◆ **WHAT THIS TASK INVOLVES**
Transcribe all of the listing exactly.

Top of DATA BLOCK

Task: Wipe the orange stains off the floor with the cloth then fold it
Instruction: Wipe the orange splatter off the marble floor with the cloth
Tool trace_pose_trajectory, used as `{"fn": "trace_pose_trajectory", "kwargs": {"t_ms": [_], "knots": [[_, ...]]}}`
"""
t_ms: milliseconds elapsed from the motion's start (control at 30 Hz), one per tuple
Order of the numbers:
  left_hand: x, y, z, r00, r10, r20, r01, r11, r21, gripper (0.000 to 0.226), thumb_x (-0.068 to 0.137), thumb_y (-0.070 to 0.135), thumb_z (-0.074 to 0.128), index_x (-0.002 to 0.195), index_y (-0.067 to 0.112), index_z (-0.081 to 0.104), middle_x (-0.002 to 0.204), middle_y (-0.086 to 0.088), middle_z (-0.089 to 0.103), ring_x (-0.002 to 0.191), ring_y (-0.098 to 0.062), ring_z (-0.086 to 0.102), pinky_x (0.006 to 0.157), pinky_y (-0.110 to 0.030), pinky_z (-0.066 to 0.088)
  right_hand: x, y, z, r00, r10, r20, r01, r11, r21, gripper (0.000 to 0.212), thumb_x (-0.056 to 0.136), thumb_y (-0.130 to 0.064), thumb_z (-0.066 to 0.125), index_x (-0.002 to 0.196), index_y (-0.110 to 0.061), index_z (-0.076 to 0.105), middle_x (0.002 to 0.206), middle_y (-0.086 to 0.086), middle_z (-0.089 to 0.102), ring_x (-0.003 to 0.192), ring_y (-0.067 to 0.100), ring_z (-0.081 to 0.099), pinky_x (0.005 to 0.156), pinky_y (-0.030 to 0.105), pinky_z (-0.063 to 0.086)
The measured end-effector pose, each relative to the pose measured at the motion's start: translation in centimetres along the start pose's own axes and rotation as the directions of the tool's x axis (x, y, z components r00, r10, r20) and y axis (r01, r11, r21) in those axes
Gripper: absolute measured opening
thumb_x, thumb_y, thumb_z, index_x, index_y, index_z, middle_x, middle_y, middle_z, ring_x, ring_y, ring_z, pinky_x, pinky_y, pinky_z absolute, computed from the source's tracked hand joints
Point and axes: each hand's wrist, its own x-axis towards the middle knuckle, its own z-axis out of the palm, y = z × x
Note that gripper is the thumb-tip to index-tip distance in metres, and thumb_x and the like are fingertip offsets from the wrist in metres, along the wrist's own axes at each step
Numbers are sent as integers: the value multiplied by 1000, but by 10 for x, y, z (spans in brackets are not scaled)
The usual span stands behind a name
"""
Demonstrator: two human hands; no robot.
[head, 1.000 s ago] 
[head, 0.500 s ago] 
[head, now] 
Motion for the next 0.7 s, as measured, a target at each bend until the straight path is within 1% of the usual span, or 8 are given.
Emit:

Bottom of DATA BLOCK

◆ **PROBLEM SOLUTION**
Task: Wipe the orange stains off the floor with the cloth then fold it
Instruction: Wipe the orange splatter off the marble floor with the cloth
Tool trace_pose_trajectory, used as `{"fn": "trace_pose_trajectory", "kwargs": {"t_ms": [_], "knots": [[_, ...]]}}`
"""
t_ms: milliseconds elapsed from the motion's start (control at 30 Hz), one per tuple
Order of the numbers:
  left_hand: x, y, z, r00, r10, r20, r01, r11, r21, gripper (0.000 to 0.226), thumb_x (-0.068 to 0.137), thumb_y (-0.070 to 0.135), thumb_z (-0.074 to 0.128), index_x (-0.002 to 0.195), index_y (-0.067 to 0.112), index_z (-0.081 to 0.104), middle_x (-0.002 to 0.204), middle_y (-0.086 to 0.088), middle_z (-0.089 to 0.103), ring_x (-0.002 to 0.191), ring_y (-0.098 to 0.062), ring_z (-0.086 to 0.102), pinky_x (0.006 to 0.157), pinky_y (-0.110 to 0.030), pinky_z (-0.066 to 0.088)
  right_hand: x, y, z, r00, r10, r20, r01, r11, r21, gripper (0.000 to 0.212), thumb_x (-0.056 to 0.136), thumb_y (-0.130 to 0.064), thumb_z (-0.066 to 0.125), index_x (-0.002 to 0.196), index_y (-0.110 to 0.061), index_z (-0.076 to 0.105), middle_x (0.002 to 0.206), middle_y (-0.086 to 0.086), middle_z (-0.089 to 0.102), ring_x (-0.003 to 0.192), ring_y (-0.067 to 0.100), ring_z (-0.081 to 0.099), pinky_x (0.005 to 0.156), pinky_y (-0.030 to 0.105), pinky_z (-0.063 to 0.086)
The measured end-effector pose, each relative to the pose measured at the motion's start: translation in centimetres along the start pose's own axes and rotation as the directions of the tool's x axis (x, y, z components r00, r10, r20) and y axis (r01, r11, r21) in those axes
Gripper: absolute measured opening
thumb_x, thumb_y, thumb_z, index_x, index_y, index_z, middle_x, middle_y, middle_z, ring_x, ring_y, ring_z, pinky_x, pinky_y, pinky_z absolute, computed from the source's tracked hand joints
Point and axes: each hand's wrist, its own x-axis towards the middle knuckle, its own z-axis out of the palm, y = z × x
Note that gripper is the thumb-tip to index-tip distance in metres, and thumb_x and the like are fingertip offsets from the wrist in metres, along the wrist's own axes at each step
Numbers are sent as integers: the value multiplied by 1000, but by 10 for x, y, z (spans in brackets are not scaled)
The usual span stands behind a name
"""
Demonstrator: two human hands; no robot.
[head, 1.000 s ago] 
[head, 0.500 s ago] 
[head, now] 
Motion for the next 0.7 s, as measured, a target at each bend until the straight path is within 1% of the usual span, or 8 are given.
Emit:

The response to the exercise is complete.